> [About this exercise] Search the data below for the string "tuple". Extract every line that contains it.

[Items from a data source]
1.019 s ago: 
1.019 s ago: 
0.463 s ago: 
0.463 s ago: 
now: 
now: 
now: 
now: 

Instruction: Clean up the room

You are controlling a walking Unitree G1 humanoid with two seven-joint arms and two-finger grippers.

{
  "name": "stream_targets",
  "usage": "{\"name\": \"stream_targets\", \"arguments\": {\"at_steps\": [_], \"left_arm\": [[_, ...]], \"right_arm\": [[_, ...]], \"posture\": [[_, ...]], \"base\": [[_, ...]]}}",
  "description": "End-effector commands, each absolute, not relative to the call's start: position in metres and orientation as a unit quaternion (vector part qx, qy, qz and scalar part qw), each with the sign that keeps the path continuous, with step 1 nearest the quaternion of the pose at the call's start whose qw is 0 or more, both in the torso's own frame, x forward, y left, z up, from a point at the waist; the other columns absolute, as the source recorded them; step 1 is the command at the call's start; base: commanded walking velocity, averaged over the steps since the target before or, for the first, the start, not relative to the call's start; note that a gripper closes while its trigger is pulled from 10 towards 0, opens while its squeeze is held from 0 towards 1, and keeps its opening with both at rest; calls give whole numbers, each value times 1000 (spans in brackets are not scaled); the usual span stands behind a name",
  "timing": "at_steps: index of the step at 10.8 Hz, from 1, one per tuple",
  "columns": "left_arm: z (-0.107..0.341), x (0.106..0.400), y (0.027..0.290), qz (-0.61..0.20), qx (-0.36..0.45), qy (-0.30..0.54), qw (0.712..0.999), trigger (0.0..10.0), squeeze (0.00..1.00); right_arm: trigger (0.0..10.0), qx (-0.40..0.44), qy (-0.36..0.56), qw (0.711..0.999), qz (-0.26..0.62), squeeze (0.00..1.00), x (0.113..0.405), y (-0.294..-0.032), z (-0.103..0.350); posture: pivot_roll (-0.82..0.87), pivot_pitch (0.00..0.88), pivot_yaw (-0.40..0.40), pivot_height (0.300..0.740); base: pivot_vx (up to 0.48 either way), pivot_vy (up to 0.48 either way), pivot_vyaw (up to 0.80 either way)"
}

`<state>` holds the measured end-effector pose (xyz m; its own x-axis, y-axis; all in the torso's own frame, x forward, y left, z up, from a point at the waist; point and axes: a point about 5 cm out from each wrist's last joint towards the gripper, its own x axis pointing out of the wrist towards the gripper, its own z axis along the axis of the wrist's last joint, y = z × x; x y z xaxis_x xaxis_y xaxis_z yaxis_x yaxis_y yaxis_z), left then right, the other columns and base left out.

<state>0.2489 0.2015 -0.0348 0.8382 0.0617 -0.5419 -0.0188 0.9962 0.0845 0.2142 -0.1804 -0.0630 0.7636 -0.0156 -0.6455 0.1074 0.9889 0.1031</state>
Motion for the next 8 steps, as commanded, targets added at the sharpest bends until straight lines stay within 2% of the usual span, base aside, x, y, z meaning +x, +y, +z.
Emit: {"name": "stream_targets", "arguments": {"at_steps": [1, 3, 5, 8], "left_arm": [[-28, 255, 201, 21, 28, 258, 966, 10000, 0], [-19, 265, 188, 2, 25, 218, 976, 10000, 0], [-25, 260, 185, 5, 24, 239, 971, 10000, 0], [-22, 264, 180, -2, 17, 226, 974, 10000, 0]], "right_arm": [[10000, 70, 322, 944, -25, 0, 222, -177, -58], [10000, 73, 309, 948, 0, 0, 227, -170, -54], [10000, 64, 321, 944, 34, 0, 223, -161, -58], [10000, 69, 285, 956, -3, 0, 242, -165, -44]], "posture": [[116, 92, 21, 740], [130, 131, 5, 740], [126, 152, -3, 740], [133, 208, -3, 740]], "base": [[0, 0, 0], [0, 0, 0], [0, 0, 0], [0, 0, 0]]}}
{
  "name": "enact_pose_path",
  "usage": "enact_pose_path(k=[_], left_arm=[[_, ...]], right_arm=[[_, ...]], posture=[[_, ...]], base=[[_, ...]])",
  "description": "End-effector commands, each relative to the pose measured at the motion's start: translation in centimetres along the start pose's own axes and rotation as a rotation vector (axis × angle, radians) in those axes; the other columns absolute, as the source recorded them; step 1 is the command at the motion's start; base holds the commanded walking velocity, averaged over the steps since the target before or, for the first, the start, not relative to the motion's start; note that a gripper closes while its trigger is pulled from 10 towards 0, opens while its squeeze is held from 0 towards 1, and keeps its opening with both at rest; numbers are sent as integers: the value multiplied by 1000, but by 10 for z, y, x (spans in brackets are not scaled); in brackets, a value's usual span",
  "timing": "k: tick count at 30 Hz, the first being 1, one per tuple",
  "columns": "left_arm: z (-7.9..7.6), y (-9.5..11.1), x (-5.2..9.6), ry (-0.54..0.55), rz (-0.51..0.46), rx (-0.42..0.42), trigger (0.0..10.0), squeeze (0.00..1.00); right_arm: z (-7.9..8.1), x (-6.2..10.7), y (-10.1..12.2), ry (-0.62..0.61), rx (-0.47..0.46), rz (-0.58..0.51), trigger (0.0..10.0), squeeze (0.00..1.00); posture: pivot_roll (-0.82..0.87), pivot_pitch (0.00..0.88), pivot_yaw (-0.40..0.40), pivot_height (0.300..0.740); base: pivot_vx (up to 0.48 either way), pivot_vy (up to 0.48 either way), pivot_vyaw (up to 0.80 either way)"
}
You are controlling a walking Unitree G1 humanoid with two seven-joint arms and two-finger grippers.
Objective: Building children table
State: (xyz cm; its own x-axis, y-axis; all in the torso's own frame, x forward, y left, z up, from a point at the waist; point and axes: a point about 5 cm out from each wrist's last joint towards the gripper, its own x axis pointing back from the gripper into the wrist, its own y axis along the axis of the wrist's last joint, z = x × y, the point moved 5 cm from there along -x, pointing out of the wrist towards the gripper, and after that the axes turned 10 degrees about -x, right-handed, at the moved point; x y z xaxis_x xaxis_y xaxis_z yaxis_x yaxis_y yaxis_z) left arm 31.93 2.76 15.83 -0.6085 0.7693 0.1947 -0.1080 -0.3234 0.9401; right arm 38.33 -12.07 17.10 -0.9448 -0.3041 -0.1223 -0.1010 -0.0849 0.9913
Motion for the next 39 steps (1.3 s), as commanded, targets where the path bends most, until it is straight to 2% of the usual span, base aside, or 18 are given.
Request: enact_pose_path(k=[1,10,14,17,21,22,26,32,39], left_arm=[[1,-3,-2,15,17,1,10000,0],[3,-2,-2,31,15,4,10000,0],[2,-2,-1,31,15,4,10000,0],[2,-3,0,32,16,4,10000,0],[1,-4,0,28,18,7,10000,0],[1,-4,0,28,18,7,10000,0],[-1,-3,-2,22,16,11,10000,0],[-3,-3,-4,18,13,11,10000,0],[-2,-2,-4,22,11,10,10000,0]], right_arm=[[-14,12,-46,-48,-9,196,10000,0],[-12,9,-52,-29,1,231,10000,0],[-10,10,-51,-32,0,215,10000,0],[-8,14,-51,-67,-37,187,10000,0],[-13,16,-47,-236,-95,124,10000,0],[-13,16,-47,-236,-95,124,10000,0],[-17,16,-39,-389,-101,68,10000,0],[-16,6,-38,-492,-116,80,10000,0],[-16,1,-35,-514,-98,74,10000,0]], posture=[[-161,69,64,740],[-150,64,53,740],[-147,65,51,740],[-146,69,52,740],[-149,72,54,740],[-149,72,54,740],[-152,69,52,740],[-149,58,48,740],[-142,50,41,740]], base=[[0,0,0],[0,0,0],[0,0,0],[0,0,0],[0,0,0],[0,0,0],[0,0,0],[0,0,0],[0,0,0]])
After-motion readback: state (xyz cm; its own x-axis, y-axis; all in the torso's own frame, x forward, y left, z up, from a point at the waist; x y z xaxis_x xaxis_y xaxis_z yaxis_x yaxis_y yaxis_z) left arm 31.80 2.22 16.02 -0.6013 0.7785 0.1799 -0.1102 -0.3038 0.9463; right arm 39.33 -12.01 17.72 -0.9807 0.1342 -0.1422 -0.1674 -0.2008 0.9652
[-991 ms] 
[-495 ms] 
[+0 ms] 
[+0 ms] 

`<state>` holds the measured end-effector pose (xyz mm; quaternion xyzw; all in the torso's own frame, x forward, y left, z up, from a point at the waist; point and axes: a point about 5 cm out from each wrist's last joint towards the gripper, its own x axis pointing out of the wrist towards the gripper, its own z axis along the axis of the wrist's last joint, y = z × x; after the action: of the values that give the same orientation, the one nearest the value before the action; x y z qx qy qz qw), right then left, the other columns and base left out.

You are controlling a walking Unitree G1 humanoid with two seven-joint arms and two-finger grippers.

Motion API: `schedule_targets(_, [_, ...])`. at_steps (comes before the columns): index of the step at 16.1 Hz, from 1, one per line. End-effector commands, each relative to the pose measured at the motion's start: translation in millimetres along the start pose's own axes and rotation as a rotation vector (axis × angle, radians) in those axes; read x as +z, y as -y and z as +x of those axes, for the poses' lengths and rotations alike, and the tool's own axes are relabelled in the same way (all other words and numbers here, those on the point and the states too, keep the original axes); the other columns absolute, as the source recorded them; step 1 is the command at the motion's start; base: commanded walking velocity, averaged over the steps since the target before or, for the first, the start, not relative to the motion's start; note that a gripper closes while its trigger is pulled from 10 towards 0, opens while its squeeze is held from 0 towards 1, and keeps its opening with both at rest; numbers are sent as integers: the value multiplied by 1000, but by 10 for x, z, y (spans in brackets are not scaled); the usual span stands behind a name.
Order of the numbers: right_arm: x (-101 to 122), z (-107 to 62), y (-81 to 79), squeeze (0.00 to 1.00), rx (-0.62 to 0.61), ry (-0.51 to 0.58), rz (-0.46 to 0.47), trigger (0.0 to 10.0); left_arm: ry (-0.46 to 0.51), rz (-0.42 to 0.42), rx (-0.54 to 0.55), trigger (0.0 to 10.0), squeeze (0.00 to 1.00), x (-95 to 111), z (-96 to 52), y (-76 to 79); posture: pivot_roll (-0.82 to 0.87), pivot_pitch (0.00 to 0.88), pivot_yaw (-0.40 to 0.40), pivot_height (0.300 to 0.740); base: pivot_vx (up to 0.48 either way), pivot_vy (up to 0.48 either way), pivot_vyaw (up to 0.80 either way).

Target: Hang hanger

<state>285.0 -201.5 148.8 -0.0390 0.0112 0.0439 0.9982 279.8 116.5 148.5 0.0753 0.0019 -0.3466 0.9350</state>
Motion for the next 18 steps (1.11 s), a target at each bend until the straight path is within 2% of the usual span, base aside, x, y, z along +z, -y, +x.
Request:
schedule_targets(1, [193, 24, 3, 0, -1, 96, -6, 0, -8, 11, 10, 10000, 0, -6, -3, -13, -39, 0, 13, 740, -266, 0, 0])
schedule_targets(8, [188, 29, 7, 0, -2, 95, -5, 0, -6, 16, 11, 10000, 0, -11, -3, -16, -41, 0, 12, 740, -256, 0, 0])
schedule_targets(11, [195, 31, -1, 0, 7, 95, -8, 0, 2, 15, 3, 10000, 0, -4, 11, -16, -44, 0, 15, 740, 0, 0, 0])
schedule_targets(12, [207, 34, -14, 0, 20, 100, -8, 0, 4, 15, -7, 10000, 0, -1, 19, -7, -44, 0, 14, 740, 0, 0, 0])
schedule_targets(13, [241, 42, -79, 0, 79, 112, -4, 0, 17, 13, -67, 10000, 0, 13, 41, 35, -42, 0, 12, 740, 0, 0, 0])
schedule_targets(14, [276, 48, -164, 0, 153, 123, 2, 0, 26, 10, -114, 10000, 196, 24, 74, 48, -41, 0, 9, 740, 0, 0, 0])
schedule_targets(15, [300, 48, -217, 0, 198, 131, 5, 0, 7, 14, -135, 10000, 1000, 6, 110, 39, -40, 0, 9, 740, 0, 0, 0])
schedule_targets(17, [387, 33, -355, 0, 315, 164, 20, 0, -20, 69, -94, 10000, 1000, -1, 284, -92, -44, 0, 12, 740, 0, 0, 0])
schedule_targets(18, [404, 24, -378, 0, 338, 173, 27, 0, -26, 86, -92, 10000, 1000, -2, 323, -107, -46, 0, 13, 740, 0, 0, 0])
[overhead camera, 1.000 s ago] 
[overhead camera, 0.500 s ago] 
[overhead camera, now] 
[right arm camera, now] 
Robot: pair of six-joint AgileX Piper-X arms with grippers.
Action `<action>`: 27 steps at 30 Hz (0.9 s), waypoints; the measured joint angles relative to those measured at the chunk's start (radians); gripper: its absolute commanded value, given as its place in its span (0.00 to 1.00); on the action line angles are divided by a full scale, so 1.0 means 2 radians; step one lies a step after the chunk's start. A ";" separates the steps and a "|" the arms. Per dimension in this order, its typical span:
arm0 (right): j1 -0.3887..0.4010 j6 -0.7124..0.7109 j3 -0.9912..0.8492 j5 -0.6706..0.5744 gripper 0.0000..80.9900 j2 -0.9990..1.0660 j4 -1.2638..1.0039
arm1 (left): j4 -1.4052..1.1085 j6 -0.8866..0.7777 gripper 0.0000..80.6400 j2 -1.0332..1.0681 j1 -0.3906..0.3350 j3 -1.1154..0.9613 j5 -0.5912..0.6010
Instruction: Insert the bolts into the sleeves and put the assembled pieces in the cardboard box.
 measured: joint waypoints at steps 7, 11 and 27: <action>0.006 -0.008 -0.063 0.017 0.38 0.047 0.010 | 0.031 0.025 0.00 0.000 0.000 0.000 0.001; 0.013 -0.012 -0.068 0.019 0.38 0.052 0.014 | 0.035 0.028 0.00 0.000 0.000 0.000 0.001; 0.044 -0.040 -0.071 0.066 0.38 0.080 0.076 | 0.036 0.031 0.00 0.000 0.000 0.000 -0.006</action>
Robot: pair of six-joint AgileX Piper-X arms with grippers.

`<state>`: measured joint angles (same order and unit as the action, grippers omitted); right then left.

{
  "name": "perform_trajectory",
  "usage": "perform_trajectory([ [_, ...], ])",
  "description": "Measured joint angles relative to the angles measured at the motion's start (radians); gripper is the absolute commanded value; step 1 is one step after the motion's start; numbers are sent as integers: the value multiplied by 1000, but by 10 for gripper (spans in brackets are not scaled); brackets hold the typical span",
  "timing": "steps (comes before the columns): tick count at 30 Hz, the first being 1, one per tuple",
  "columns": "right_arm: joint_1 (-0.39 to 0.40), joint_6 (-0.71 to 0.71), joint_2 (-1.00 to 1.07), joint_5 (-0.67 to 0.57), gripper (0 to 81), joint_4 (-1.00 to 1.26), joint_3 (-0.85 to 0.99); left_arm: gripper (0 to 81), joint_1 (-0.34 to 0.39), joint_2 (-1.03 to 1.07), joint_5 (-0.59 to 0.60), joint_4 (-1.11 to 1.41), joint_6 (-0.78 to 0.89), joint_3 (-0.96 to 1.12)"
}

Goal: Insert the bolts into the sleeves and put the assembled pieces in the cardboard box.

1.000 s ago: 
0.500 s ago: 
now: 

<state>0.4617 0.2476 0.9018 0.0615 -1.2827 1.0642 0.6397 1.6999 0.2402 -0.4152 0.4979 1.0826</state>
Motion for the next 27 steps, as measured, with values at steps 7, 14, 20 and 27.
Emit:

> [Your solution]
  "timing": "at_steps: index of the step at 10.8 Hz, from 1, one per tuple",
  "timing": "k: tick count at 30 Hz, the first being 1, one per tuple",
  "timing": "steps (comes before the columns): tick count at 30 Hz, the first being 1, one per tuple",

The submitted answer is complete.